台東灰粽(鹸粽)は、稲わら灰の灰汁にもち米を浸して作る、具のない金黄色半透明の端午の伝統粽である。黒砂糖や蜂蜜をつけて食べるのが定番で、台東の端午の粽にはよそでは珍しいこの金黄色がある。稲わらを燃やしてできた草木灰を水に浸し、その灰汁でもち米を浸してアルカリ性を帯びさせ、蒸し上がると半透明の琥珀色になる。客家移民と閩南の伝統がこの東部の都市で融合し、具のない、米を主役とした粽を残した。
台東灰粽とは
台東灰粽は鹸粽とも呼ばれる。工程は稲わらまたはシュロの葉鞘を燃やして灰を作るところから始まり、草木灰を水に浸して上澄みの灰汁を取り(または伝統製法の代わりに食用アルカリを使う)、丸もち米を灰汁が吸収されて黄色くなるまで浸す。竹の葉または粽の葉で包んで縛り、長い竹串で形を整えて大鍋で2〜3時間水煮にする。仕上がりは葉を外すと金黄色で半透明で、口当たりはもっちりと弾力があり、具は一切なし。もち米がアルカリ化された独特の食感が売りで、黒砂糖シロップまたは蜂蜜をつけるだけで完結する食べ方だ。
台東市は清代から閩南と客家の移民を受け入れており、両族とも鹸粽を作る伝統があり、台東で融合した。更生路・正気路一帯の伝統市場は端午節前後に灰粽が最も集まる販売拠点で、屋台の多くが家族の受け継ぎで、毎年端午の2週間前から作り始め、節句後に順次店じまいする。更生日報の端午節特集は長年にわたって地元の粽食の調査報道を行っており、台東灰粽を東部の粽食文化の重要な一流派として記録している。
地元流の食べ方
地元の常識
客観的な裏付け
- 更生日報の端午節特集が長年にわたって台東灰粽を東部の伝統的な粽食の代表として記録している。
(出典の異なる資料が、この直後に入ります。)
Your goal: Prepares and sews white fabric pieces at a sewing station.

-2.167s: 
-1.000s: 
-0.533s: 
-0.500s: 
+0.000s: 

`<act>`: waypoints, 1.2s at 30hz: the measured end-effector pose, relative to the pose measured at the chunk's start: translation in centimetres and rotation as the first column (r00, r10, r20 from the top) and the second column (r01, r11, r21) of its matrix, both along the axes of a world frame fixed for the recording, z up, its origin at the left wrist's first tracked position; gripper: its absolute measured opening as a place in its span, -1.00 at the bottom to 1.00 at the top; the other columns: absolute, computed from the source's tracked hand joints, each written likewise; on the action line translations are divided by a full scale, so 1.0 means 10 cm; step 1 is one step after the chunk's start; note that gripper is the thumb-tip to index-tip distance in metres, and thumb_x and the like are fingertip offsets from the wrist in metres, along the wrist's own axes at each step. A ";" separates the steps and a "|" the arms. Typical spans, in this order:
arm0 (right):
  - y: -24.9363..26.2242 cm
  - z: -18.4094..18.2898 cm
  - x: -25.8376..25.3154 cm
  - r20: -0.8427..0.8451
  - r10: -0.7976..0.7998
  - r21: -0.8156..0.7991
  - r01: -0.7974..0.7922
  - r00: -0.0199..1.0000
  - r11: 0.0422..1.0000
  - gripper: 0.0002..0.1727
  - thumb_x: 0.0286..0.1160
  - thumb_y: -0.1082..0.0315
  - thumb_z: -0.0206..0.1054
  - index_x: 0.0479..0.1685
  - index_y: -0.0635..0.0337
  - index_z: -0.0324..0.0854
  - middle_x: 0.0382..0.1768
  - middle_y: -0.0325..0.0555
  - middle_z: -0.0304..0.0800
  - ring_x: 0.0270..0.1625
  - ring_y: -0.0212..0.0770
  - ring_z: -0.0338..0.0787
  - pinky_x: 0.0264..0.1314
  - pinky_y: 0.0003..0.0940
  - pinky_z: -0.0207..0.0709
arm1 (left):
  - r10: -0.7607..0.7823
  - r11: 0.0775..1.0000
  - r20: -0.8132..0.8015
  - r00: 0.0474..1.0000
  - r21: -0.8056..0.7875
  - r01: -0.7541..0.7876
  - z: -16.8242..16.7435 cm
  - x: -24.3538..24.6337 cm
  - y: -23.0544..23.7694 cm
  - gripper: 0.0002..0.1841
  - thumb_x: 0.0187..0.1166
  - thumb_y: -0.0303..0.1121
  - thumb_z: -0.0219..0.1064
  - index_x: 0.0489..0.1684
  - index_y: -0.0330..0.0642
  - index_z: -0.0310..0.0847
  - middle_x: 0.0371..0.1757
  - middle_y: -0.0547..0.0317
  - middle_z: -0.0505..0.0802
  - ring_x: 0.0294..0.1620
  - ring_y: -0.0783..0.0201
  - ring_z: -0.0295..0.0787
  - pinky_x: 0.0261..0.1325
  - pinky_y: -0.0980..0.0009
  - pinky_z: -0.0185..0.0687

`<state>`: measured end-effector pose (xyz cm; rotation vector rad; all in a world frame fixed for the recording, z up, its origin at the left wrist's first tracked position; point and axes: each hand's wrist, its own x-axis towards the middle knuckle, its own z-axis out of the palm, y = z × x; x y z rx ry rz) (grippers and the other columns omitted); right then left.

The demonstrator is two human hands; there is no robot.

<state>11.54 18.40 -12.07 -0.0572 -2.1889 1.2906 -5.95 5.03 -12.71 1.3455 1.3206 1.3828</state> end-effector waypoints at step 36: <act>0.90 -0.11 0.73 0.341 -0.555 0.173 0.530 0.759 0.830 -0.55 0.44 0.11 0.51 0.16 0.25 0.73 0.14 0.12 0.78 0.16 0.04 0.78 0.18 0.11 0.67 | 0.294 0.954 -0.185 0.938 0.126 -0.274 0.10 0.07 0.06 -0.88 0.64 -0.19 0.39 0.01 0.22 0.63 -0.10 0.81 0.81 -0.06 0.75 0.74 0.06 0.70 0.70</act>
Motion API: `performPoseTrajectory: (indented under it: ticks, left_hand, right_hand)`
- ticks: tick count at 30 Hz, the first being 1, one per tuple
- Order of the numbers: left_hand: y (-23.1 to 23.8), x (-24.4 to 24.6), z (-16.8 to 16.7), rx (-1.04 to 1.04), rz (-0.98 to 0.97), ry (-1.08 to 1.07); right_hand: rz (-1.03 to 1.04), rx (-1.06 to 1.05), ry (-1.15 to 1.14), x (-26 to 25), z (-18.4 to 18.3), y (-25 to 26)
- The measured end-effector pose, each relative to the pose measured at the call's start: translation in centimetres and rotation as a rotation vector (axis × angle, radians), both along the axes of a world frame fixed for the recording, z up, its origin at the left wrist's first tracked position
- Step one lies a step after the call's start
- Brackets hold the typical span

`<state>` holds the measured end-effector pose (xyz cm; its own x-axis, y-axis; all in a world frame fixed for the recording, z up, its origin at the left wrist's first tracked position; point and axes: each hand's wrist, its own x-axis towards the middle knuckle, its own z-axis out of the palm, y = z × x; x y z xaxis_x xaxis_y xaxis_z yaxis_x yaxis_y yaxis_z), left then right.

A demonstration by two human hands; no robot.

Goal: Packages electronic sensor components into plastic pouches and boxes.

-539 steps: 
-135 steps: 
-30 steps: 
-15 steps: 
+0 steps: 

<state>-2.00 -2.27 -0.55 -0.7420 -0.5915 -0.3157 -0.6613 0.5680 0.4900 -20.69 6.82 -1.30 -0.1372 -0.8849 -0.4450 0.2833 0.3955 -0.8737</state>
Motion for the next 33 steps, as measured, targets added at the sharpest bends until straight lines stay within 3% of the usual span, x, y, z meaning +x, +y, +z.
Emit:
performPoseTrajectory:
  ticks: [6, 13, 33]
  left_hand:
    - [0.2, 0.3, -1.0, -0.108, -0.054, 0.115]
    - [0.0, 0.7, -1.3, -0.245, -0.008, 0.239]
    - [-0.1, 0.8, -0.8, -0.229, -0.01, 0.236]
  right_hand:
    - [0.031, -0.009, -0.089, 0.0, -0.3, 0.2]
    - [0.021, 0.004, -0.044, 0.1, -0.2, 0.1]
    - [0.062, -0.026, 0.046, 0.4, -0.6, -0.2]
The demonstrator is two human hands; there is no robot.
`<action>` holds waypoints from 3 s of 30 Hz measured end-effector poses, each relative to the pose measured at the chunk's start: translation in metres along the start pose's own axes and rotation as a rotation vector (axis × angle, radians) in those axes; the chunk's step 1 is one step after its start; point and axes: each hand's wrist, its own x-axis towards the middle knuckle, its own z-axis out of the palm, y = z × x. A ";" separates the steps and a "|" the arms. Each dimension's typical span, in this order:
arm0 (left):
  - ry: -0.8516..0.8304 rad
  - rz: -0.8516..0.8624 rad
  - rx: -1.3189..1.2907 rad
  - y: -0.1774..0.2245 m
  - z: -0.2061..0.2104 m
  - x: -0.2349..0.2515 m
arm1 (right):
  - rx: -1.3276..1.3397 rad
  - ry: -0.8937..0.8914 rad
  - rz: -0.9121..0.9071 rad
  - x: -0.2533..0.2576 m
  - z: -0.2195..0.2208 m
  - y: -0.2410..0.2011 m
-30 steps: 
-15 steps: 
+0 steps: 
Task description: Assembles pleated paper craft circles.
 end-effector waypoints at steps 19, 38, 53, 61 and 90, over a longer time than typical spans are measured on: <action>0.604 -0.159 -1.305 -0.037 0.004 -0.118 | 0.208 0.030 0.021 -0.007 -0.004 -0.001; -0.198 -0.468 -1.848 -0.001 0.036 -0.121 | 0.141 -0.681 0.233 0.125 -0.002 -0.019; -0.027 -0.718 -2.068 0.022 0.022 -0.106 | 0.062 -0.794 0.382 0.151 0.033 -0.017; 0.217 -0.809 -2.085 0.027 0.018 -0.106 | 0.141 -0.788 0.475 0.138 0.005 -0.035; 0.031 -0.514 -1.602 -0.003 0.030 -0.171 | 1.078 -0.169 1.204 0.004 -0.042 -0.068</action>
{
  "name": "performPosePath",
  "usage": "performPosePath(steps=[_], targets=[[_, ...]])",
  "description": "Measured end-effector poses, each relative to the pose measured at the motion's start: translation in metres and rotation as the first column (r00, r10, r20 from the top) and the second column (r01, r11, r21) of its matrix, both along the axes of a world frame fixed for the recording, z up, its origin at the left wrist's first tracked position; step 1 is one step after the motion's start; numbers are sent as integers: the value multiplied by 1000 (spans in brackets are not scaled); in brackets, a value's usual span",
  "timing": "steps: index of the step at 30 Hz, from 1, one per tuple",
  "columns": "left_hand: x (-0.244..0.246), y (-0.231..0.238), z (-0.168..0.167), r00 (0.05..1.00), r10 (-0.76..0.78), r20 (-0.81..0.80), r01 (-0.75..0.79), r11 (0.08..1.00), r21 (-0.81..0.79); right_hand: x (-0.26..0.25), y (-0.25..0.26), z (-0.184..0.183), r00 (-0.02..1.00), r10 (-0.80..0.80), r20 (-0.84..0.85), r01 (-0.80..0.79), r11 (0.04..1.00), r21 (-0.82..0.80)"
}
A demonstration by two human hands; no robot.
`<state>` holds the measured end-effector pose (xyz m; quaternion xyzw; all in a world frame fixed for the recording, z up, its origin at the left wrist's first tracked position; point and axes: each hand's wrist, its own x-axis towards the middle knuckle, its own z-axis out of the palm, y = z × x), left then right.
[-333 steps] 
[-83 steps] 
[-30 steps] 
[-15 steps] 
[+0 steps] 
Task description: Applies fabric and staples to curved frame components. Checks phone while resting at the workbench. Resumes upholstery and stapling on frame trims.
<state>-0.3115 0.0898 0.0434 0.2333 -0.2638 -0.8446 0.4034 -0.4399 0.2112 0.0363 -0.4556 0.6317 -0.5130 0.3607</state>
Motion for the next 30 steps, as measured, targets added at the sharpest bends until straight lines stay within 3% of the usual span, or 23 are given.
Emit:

- 台東市公所の「端午伝統食品」説明が灰粽を台東市の端午文化の構成要素として紹介している。
訪問のヒント
- 灰粽は厳密に季節性の食品で、端午節後1週間で屋台が順次店じまいする。端午節期間外に台東を訪れた場合、正統な灰粽を手に入れることはできない。
- 灰粽の冷蔵保存は3日以内で、購入後はなるべく早く食べること。置きすぎると食感が硬くなり、風味が大きく落ちる。
出典:更生日報端午節特集、台東市公所「端午伝統食品」説明、台東地元市場調査。
よくある質問
台東灰粽は普通の粽と何が違いますか。
稲わら灰を水に浸した灰汁でもち米を浸して作り、具のない金黄色半透明の仕上がりでもちもちとした食感になり、黒砂糖や蜂蜜をつけて食べる。
台東灰粽は一年中食べられますか。
いいえ。端午節の節句食品で、供給は端午の2週間前から節句後1週間に集中しており、それ以外の時期に正統な物を手に入れるのは難しい。
灰粽はどのくらい保存できますか。
冷蔵保存は3日以内が目安で、それ以上置くと食感が硬くなり風味が大きく落ちる。